Output, without any change, the listing below from its opening line up to and including the line with "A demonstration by".

**Dataset excerpt:**
§

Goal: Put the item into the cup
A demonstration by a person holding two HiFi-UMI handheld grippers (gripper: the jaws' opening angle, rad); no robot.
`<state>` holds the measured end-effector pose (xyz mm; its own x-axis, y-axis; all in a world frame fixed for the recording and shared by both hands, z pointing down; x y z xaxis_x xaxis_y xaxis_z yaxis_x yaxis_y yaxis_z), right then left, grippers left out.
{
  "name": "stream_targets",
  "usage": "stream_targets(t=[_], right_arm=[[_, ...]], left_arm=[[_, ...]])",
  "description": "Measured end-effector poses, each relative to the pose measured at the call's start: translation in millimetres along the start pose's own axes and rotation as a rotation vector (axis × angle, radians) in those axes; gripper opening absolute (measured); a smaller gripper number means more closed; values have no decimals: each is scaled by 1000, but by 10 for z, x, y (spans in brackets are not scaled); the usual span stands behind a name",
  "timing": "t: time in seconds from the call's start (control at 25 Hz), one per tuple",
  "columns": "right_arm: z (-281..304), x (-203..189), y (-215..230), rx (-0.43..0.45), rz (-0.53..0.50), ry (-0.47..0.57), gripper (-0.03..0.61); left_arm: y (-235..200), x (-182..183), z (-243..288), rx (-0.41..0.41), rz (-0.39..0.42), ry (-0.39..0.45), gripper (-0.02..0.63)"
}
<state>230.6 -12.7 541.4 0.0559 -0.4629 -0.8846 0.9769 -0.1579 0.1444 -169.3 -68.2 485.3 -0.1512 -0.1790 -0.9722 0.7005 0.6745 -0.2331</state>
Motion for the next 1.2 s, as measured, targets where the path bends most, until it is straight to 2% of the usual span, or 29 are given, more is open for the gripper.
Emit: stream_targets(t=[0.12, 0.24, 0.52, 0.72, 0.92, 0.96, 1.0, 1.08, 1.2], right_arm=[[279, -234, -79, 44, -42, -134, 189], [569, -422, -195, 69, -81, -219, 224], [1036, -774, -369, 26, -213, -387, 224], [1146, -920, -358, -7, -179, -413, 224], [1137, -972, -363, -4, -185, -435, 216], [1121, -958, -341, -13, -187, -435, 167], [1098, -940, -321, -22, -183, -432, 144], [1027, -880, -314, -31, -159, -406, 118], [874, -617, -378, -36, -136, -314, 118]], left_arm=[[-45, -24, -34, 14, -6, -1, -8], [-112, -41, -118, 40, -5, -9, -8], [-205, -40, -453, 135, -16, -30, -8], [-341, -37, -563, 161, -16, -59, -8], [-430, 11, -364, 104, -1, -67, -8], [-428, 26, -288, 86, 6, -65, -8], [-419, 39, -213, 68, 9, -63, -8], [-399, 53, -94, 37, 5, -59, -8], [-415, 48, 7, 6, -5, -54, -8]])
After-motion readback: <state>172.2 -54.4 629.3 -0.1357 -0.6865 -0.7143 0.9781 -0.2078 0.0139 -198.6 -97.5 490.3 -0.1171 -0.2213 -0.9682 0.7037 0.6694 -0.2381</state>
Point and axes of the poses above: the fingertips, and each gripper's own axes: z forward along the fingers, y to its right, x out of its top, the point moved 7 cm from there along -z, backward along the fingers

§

**Completed task:**
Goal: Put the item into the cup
A demonstration by a person holding two HiFi-UMI handheld grippers (gripper: the jaws' opening angle, rad); no robot.

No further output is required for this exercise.